The announcement came after the surprise result in France’s elections, when Le Pen’s National Rally came third after tactical voting to block the far right.

Led by Hungary’s governing Fidesz party – politically homeless since quitting the centre-right European People’s party (EPP) in 2021 – the group was founded only eight days ago by Orbán, the ANO party of former Czech prime minister Andrej Babiš and Austria’s far-right Freedom party leader Herbert Kickl.

Italy’s far-right leader Matteo Salvini announced on Monday that his League MEPs would join the group. “After a long period of work, the big group of patriots, which will be decisive to change the future of Europe, comes to life in Brussels today,” Salvini said on social media.

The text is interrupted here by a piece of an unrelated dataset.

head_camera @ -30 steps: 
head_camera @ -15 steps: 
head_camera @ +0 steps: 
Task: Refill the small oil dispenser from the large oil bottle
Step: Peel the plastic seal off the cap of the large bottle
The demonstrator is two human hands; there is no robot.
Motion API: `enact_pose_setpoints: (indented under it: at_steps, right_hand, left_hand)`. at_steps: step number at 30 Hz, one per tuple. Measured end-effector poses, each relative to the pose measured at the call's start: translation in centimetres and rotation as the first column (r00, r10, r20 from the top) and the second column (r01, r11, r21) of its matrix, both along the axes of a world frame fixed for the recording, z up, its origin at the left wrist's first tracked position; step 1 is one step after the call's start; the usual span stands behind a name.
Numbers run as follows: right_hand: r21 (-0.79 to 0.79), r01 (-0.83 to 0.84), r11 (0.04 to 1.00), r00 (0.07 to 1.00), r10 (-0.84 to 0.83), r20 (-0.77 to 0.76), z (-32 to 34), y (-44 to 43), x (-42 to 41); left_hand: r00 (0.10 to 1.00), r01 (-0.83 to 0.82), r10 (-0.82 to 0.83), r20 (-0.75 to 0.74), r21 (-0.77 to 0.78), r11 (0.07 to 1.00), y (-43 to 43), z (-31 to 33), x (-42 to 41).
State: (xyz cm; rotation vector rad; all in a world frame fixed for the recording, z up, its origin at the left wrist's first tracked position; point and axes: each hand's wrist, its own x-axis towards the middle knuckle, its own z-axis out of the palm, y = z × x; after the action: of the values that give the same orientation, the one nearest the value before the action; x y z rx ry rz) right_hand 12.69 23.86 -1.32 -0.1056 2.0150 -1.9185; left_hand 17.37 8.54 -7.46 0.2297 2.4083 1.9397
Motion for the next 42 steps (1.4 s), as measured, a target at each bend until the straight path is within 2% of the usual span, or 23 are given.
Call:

They follow in the footsteps of the Dutch Freedom party, Spain’s Vox, Portugal’s Chega, the Belgian separatist Vlaams Belang and the Danish People’s party.

“Our long-term goal is to change European Union policymaking,” Kinga Gál, a veteran Fidesz MEP, who will serve as Bardella’s deputy, told reporters.

The group, she said, would strive to “protect Europe’s Christian roots”, ensure “the strongest possible protection of Europe’s external borders” and a “strong competitive Europe”. She said she hoped other like-minded parties would join soon: “The door stays open to others who wish to join.”

The far-right Alternative für Deutschland, however, has not been invited to join, after being expelled from a previous alliance with Le Pen, when its lead candidate said the SS – the Nazis’ main paramilitary force – were “not all criminals”.

The arrival of Le Pen’s MEPs catapults the Patriots into third place, ahead of Italian prime minister Giorgia Meloni’s nationalist European Conservatives and Reformists, pushing the liberal centrists into fifth place and the Greens into sixth.

While the group will be far larger than the previous far-right alliance – the Identity and Democracy group had 49 MEPs – it is likely to struggle to take influential jobs in the parliament, due to an informal cordon sanitaire against the far right.

The traditional centre-right and centre-left parties, who once commanded a majority between them, now have only a combined 45% of seats, with the EPP on 188 and the Socialists on 136.